Exercise aim. Retype the entries. Match them exactly.

Saved data entries:
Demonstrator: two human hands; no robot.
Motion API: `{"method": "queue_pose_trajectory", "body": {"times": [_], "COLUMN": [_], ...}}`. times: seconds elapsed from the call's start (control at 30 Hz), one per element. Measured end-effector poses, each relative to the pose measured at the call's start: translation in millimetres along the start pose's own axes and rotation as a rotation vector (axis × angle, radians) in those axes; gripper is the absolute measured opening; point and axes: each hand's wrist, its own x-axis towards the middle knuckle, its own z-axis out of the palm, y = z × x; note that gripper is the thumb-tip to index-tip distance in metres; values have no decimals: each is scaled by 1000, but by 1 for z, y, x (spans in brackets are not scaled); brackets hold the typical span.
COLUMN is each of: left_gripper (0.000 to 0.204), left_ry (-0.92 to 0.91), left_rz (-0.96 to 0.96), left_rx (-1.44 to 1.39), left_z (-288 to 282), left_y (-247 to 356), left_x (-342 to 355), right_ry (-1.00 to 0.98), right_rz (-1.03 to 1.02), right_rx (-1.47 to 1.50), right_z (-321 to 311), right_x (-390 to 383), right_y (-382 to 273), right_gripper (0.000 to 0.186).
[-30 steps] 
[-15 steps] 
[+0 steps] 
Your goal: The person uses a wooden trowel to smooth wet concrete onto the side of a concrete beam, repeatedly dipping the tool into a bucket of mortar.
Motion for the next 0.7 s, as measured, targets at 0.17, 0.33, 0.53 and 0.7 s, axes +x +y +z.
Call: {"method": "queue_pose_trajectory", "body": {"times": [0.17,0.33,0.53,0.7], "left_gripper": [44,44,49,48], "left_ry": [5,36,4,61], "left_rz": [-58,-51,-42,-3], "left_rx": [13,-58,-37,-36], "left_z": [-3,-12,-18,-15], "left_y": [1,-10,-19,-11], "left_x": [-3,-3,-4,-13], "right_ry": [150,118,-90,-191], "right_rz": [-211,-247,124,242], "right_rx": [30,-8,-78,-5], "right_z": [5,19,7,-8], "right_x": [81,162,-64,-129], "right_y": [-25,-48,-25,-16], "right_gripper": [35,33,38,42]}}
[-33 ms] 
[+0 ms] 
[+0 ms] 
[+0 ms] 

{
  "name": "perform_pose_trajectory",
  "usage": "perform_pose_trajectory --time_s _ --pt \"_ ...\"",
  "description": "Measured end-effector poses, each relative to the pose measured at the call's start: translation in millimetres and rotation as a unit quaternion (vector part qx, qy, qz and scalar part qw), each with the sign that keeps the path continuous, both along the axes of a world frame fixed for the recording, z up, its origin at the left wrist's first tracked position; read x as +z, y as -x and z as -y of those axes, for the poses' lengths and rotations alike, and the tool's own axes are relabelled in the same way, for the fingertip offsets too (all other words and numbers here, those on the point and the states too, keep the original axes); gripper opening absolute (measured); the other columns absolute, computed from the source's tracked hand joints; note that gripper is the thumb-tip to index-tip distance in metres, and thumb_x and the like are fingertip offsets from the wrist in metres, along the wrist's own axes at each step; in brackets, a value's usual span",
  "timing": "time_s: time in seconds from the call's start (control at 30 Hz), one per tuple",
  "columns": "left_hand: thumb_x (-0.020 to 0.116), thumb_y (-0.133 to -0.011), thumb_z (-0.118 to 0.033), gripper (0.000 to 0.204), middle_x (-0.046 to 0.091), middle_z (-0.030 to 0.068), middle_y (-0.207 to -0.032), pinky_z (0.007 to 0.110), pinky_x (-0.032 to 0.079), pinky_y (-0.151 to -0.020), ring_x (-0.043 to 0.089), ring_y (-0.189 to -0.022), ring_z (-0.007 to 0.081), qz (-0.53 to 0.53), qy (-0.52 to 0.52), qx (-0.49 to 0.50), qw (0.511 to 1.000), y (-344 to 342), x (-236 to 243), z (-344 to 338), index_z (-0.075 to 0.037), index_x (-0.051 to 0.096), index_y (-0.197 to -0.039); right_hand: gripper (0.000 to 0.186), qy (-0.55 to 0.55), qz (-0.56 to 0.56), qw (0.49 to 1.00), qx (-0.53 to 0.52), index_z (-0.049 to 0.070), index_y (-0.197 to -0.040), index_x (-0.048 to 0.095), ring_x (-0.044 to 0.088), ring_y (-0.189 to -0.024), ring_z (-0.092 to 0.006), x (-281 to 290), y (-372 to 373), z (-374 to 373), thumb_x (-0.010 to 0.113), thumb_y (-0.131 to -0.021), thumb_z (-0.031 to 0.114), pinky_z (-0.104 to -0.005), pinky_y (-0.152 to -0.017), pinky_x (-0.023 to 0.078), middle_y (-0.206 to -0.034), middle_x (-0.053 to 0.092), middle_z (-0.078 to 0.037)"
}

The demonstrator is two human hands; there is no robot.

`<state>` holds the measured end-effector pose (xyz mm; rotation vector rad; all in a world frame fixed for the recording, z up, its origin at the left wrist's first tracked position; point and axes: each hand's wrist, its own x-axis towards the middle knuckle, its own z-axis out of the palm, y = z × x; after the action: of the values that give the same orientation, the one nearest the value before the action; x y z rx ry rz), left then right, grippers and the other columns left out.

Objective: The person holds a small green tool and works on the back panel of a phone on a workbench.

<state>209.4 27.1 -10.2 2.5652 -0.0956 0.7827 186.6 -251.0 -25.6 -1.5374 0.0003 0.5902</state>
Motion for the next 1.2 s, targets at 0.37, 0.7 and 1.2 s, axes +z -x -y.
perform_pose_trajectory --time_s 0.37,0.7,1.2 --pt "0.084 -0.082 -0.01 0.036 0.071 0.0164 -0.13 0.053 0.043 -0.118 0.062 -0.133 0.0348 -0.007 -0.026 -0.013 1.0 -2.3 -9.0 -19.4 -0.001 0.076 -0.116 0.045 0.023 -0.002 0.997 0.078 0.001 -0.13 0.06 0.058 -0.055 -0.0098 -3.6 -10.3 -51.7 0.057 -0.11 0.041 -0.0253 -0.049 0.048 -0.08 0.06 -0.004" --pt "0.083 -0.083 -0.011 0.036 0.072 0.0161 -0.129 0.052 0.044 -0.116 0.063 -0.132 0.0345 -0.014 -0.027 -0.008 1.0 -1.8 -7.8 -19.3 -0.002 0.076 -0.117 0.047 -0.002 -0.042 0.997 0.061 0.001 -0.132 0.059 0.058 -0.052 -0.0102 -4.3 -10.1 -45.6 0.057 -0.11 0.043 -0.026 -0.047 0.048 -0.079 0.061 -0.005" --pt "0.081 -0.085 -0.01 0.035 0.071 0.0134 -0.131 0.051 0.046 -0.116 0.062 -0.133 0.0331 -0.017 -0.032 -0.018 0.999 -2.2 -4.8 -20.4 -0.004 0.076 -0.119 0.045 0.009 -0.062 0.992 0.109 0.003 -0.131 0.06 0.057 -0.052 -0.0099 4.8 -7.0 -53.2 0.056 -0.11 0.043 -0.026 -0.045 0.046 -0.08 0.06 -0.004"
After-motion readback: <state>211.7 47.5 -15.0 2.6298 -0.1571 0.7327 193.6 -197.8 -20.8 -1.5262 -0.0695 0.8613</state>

Response box.
Demonstrator: two human hands; no robot.
Motion API: `{"method": "queue_pose_trajectory", "body": {"times": [_], "COLUMN": [_], ...}}`. times: seconds elapsed from the call's start (control at 30 Hz), one per element. Measured end-effector poses, each relative to the pose measured at the call's start: translation in millimetres along the start pose's own axes and rotation as a rotation vector (axis × angle, radians) in those axes; gripper is the absolute measured opening; point and axes: each hand's wrist, its own x-axis towards the middle knuckle, its own z-axis out of the palm, y = z × x; note that gripper is the thumb-tip to index-tip distance in metres; values have no decimals: each is scaled by 1000, but by 1 for z, y, x (spans in brackets are not scaled); brackets hold the typical span.
COLUMN is each of: left_gripper (0.000 to 0.204), left_ry (-0.92 to 0.91), left_rz (-0.96 to 0.96), left_rx (-1.44 to 1.39), left_z (-288 to 282), left_y (-247 to 356), left_x (-342 to 355), right_ry (-1.00 to 0.98), right_rz (-1.03 to 1.02), right_rx (-1.47 to 1.50), right_z (-321 to 311), right_x (-390 to 383), right_y (-382 to 273), right_gripper (0.000 to 0.186).
[-30 steps] 
[-15 steps] 
[+0 steps] 
Your goal: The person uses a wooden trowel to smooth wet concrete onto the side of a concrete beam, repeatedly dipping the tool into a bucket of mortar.
Motion for the next 0.7 s, as measured, targets at 0.17, 0.33, 0.53 and 0.7 s, axes +x +y +z.
Call: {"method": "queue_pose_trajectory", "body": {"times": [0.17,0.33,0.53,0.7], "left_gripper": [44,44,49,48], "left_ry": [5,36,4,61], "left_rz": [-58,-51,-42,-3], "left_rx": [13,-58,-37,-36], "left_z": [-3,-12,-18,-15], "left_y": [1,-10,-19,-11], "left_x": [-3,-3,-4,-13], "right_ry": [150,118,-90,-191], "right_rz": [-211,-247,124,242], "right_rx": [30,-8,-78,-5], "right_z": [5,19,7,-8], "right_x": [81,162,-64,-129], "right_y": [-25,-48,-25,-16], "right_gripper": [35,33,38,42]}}
[-33 ms] 
[+0 ms] 
[+0 ms] 
[+0 ms] 

{
  "name": "perform_pose_trajectory",
  "usage": "perform_pose_trajectory --time_s _ --pt \"_ ...\"",
  "description": "Measured end-effector poses, each relative to the pose measured at the call's start: translation in millimetres and rotation as a unit quaternion (vector part qx, qy, qz and scalar part qw), each with the sign that keeps the path continuous, both along the axes of a world frame fixed for the recording, z up, its origin at the left wrist's first tracked position; read x as +z, y as -x and z as -y of those axes, for the poses' lengths and rotations alike, and the tool's own axes are relabelled in the same way, for the fingertip offsets too (all other words and numbers here, those on the point and the states too, keep the original axes); gripper opening absolute (measured); the other columns absolute, computed from the source's tracked hand joints; note that gripper is the thumb-tip to index-tip distance in metres, and thumb_x and the like are fingertip offsets from the wrist in metres, along the wrist's own axes at each step; in brackets, a value's usual span",
  "timing": "time_s: time in seconds from the call's start (control at 30 Hz), one per tuple",
  "columns": "left_hand: thumb_x (-0.020 to 0.116), thumb_y (-0.133 to -0.011), thumb_z (-0.118 to 0.033), gripper (0.000 to 0.204), middle_x (-0.046 to 0.091), middle_z (-0.030 to 0.068), middle_y (-0.207 to -0.032), pinky_z (0.007 to 0.110), pinky_x (-0.032 to 0.079), pinky_y (-0.151 to -0.020), ring_x (-0.043 to 0.089), ring_y (-0.189 to -0.022), ring_z (-0.007 to 0.081), qz (-0.53 to 0.53), qy (-0.52 to 0.52), qx (-0.49 to 0.50), qw (0.511 to 1.000), y (-344 to 342), x (-236 to 243), z (-344 to 338), index_z (-0.075 to 0.037), index_x (-0.051 to 0.096), index_y (-0.197 to -0.039); right_hand: gripper (0.000 to 0.186), qy (-0.55 to 0.55), qz (-0.56 to 0.56), qw (0.49 to 1.00), qx (-0.53 to 0.52), index_z (-0.049 to 0.070), index_y (-0.197 to -0.040), index_x (-0.048 to 0.095), ring_x (-0.044 to 0.088), ring_y (-0.189 to -0.024), ring_z (-0.092 to 0.006), x (-281 to 290), y (-372 to 373), z (-374 to 373), thumb_x (-0.010 to 0.113), thumb_y (-0.131 to -0.021), thumb_z (-0.031 to 0.114), pinky_z (-0.104 to -0.005), pinky_y (-0.152 to -0.017), pinky_x (-0.023 to 0.078), middle_y (-0.206 to -0.034), middle_x (-0.053 to 0.092), middle_z (-0.078 to 0.037)"
}

The demonstrator is two human hands; there is no robot.

`<state>` holds the measured end-effector pose (xyz mm; rotation vector rad; all in a world frame fixed for the recording, z up, its origin at the left wrist's first tracked position; point and axes: each hand's wrist, its own x-axis towards the middle knuckle, its own z-axis out of the palm, y = z × x; after the action: of the values that give the same orientation, the one nearest the value before the action; x y z rx ry rz), left then right, grippers and the other columns left out.

Objective: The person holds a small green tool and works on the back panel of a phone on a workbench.

<state>209.4 27.1 -10.2 2.5652 -0.0956 0.7827 186.6 -251.0 -25.6 -1.5374 0.0003 0.5902</state>
Motion for the next 1.2 s, targets at 0.37, 0.7 and 1.2 s, axes +z -x -y.
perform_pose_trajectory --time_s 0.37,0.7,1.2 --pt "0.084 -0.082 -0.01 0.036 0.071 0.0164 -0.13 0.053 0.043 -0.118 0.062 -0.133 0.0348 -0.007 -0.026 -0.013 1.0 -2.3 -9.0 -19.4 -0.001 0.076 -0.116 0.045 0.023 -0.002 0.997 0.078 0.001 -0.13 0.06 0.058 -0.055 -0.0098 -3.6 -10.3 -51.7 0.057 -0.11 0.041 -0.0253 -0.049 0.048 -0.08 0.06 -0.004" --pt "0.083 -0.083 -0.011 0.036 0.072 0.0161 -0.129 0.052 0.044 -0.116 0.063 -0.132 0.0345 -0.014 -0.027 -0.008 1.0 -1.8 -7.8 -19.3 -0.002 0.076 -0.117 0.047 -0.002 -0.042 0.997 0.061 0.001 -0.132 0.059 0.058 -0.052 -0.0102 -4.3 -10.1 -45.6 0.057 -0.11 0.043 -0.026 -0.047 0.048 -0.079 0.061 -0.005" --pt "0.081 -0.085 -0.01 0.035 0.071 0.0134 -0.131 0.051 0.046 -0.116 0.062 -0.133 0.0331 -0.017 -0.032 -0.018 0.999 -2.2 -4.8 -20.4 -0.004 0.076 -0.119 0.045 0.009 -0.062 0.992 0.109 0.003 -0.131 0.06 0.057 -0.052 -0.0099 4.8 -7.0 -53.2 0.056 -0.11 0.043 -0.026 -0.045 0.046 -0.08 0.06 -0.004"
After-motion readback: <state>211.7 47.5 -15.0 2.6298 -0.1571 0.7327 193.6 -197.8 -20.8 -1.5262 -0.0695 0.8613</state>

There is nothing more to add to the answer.